This means that by finding a suitable Hamiltonian H we can get the upper (B6) and lower (B7) bounds for the fidelity between the ground state $|E_0\rangle$ and an arbitrary state ρ. In the following, we construct a n-qubit Hamiltonian with ground state $|E_0 \rangle = |0_1 \rangle \otimes \cdots \otimes |0_n\rangle$ that provides bounds for the GME.

To construct the Hamiltonian, we define the operators

$\begin{align} \Pi_{i j} = |0_i \rangle \langle 0_{i}| \otimes |0_j \rangle \langle 0_j|, \end{align} \tag{ B8 }$

with $1 \unicode{x2A7D} i, j \unicode{x2A7D} n$ and i ≠ j. These are projectors that act non-trivially only on qubits i and j and satisfy $\Pi_{ij} = \Pi_{ji}$ . We now define the operator Γ as the sum of all these $n(n-1)$ local projectors, that is,

$\begin{align} \Gamma = \frac{1}{2}\sum_{\substack{i, j = 1 \\ i \neq j}}^n \Pi_{ij} = \sum_{\substack{i, j = 1 \\ i < j}}^n \Pi_{ij}. \end{align} \tag{ B9 }$

The diagonal decomposition of the above operator is given by

$\begin{align} \Gamma = \sum_{k = 0}^{n-2} \frac{\left(n-k\right)\left(n-k-1\right)}{2} P\left(k\right), \end{align} \tag{ B10 }$

where $P(k) = \sum_{|\alpha| = k} | \alpha \rangle\langle \alpha |$ is the projector onto the computational basis states $| \alpha \rangle$ with Hamming weight $|\alpha|=k$ . For example, P(0) projects onto the subspace defined by the state $| \Phi_0 \rangle = \bigotimes_{i = 1}^n |0_i\rangle$ . This state is an eigenvector of every local operator Π_ij with an eigenvalue equal to 1. Therefore, $| \Phi_0 \rangle$ is also eigenvector of Γ with eigenvalue ${n(n-1)}/{2}$ . The next projector, P(1), is associated to the states $\left( \bigotimes_{i \neq k} |0_i\rangle \right) \otimes |1_k\rangle$ , for $k = 1,\dots, n$ . Each one of these states is an eigenvector of operators $\Pi_{k, i}$ and $\Pi_{i, k}$ with eigenvalue equal to 0, and eigenvector of the remaining $n(n-1)-(2n-2)$ operators $\Pi_{i \neq k, j \neq k}$ with eigenvalue equal to 1. Then, they all have eigenvalue ${(n-1)(n-2)}/{2}$ of Γ.

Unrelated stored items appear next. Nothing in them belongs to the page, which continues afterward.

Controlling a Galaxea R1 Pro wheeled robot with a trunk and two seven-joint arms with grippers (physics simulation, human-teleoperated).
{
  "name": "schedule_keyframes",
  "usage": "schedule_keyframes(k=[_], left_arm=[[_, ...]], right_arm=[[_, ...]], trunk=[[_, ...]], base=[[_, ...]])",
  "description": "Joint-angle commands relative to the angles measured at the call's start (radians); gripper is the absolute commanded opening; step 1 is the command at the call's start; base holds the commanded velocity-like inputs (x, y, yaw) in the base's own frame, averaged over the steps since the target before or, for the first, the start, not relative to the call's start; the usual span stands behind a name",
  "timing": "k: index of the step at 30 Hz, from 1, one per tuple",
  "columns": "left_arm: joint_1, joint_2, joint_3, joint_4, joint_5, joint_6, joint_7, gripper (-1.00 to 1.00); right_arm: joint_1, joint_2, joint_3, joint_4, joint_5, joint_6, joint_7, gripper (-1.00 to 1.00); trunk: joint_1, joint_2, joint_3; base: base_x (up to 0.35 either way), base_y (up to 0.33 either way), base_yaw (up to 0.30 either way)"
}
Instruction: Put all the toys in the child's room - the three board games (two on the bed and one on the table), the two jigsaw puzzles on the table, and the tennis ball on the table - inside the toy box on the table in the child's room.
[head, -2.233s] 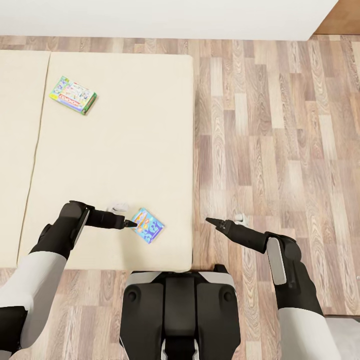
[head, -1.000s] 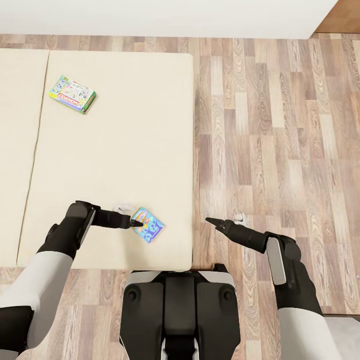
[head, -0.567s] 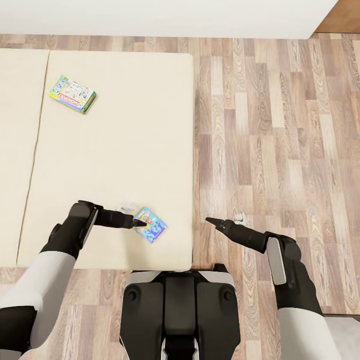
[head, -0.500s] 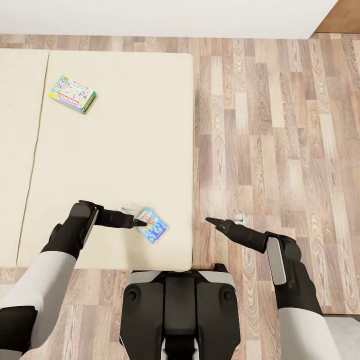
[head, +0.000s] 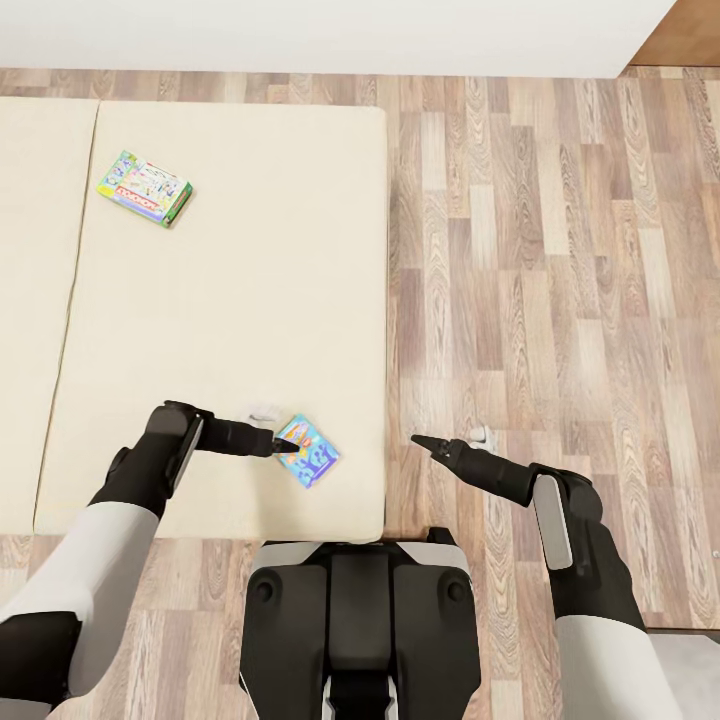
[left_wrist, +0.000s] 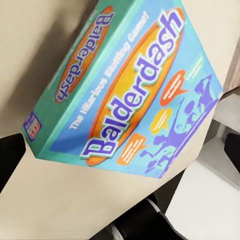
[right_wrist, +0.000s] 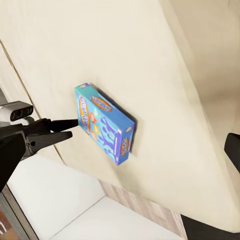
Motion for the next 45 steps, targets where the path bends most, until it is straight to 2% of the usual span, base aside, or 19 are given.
schedule_keyframes(k=[1, 9, 18, 29, 35, 45], left_arm=[[0.000, -0.001, 0.001, -0.001, -0.008, 0.005, -0.007, 1.00], [0.000, -0.009, 0.001, 0.002, -0.009, 0.006, 0.000, 1.00], [0.000, -0.046, 0.000, 0.004, -0.016, 0.008, 0.001, 1.00], [0.000, -0.055, 0.001, 0.005, -0.014, 0.008, 0.002, 1.00], [0.000, -0.076, 0.000, 0.005, -0.017, 0.008, 0.002, 1.00], [0.000, -0.079, 0.002, 0.005, -0.018, 0.009, 0.002, 1.00]], right_arm=[[-0.001, 0.001, -0.003, 0.000, 0.006, 0.005, 0.008, 1.00], [-0.001, 0.001, -0.003, 0.000, 0.006, 0.005, 0.008, 1.00], [-0.001, -0.001, -0.003, -0.001, 0.006, 0.006, 0.009, 1.00], [-0.001, -0.009, -0.004, -0.002, 0.004, 0.007, 0.011, 1.00], [-0.001, -0.011, -0.004, -0.002, 0.000, 0.007, 0.011, 1.00], [-0.001, -0.013, -0.004, -0.002, -0.003, 0.007, 0.014, 1.00]], trunk=[[0.001, -0.002, -0.001], [0.001, -0.002, -0.001], [0.001, -0.002, -0.001], [0.001, -0.002, -0.001], [0.001, -0.002, -0.001], [0.001, -0.002, -0.001]], base=[[0.000, 0.000, 0.000], [0.000, 0.000, 0.000], [0.000, 0.000, 0.000], [0.000, 0.000, 0.000], [0.000, 0.000, 0.000], [0.000, 0.000, 0.000]])
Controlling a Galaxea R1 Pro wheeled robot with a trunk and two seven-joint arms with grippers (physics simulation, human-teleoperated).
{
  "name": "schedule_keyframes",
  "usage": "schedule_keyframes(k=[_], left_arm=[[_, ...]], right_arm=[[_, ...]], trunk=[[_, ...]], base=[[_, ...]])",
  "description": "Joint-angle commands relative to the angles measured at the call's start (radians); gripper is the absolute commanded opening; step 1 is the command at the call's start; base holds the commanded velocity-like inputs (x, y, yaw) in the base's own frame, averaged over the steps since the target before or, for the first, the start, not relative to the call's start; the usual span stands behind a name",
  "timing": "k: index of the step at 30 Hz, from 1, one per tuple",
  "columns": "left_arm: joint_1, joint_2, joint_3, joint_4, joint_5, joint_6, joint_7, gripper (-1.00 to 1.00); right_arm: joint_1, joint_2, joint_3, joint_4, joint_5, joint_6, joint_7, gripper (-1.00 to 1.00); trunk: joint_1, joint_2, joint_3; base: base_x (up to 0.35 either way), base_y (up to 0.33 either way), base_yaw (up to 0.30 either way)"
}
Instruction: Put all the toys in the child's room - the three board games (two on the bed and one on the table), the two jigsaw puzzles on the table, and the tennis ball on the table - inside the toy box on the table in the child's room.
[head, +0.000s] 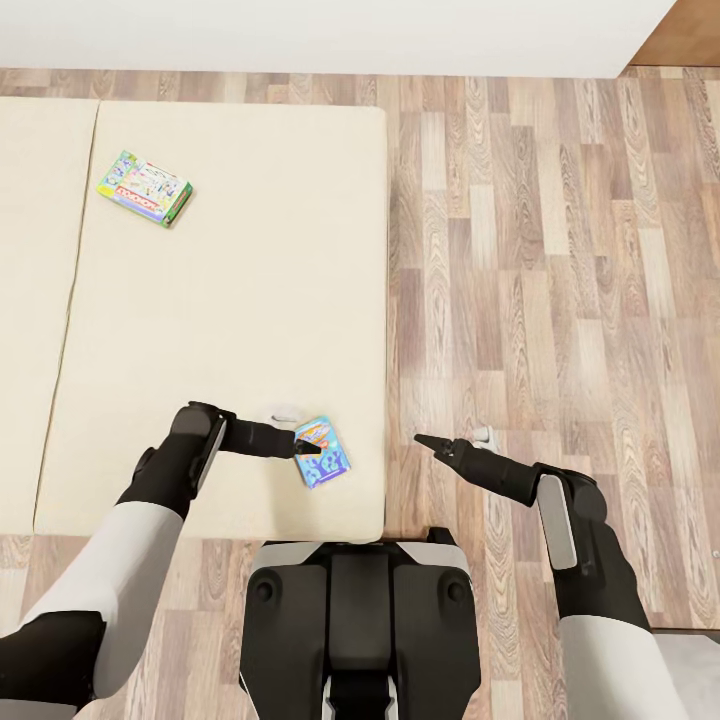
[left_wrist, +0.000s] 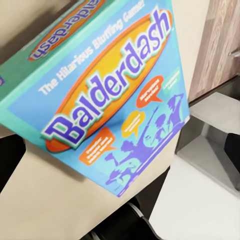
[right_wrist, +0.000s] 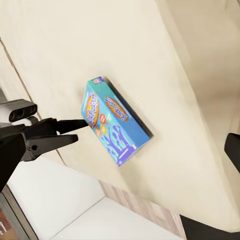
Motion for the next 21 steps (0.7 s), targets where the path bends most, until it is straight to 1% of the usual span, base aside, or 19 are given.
schedule_keyframes(k=[1, 15, 21], left_arm=[[0.000, -0.001, 0.001, -0.001, -0.008, 0.005, -0.008, 1.00], [0.000, -0.007, 0.000, -0.001, -0.010, 0.004, -0.007, 1.00], [0.000, -0.007, 0.001, -0.001, -0.010, 0.003, -0.007, 1.00]], right_arm=[[-0.001, 0.001, -0.003, 0.000, 0.006, 0.005, 0.008, 1.00], [-0.001, 0.000, -0.002, -0.001, 0.004, 0.005, 0.014, 1.00], [-0.001, 0.000, -0.002, -0.021, 0.003, 0.005, 0.015, 1.00]], trunk=[[0.001, -0.002, -0.001], [0.001, -0.002, -0.001], [0.001, -0.002, -0.001]], base=[[0.000, 0.000, 0.000], [0.000, 0.000, 0.000], [0.000, 0.000, 0.000]])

We now use Γ to define the Hamiltonian

$\begin{equation} H_\mathrm{L} = \unicode{x1D7D9} - \frac{2}{n\left(n-1\right)} \Gamma \end{equation} \tag{ B11 }$

or equivalently

$\begin{equation} H_\mathrm{L} = \unicode{x1D7D9} - \sum_{k = 0}^{n-2} \frac{\left(n-k\right)\left(n-k-1\right)}{n\left(n-1\right)} P\left(k\right). \end{equation} \tag{ B12 }$

The lowest eigenvalue of $H_\mathrm{L}$ is E₀ = 0, associated to $P(0) = | \Phi_0 \rangle \langle \Phi_0 |$ . The next eigenvalue is $E_1 = \frac{2}{n}$ , associated to P(1). Meanwhile, the highest eigenvalue is $E_{\text{max}} = 1$ , associated to $P(n-1)$ and P(n). Therefore, this Hamiltonian satisfies the requirements of the inequalities given by equations (B6) and (B7), obtaining the following bounds for the fidelity in terms of the expectation value of $H_\mathrm{L}$

$\begin{align} 1-\mathrm{Tr}\left(H_\mathrm{L} \rho \right) \unicode{x2A7E} \langle \Phi_0 | \rho | \Phi_0 \rangle \unicode{x2A7E} 1- \frac{n}{2}\mathrm{Tr}\left(\rho H_\mathrm{L}\right). \end{align} \tag{ B13 }$

This means that by minimizing the expected value of $H_\mathrm{L}$ , or equivalently, maximizing the expected value of Γ, we obtain a stricter bound for the fidelity.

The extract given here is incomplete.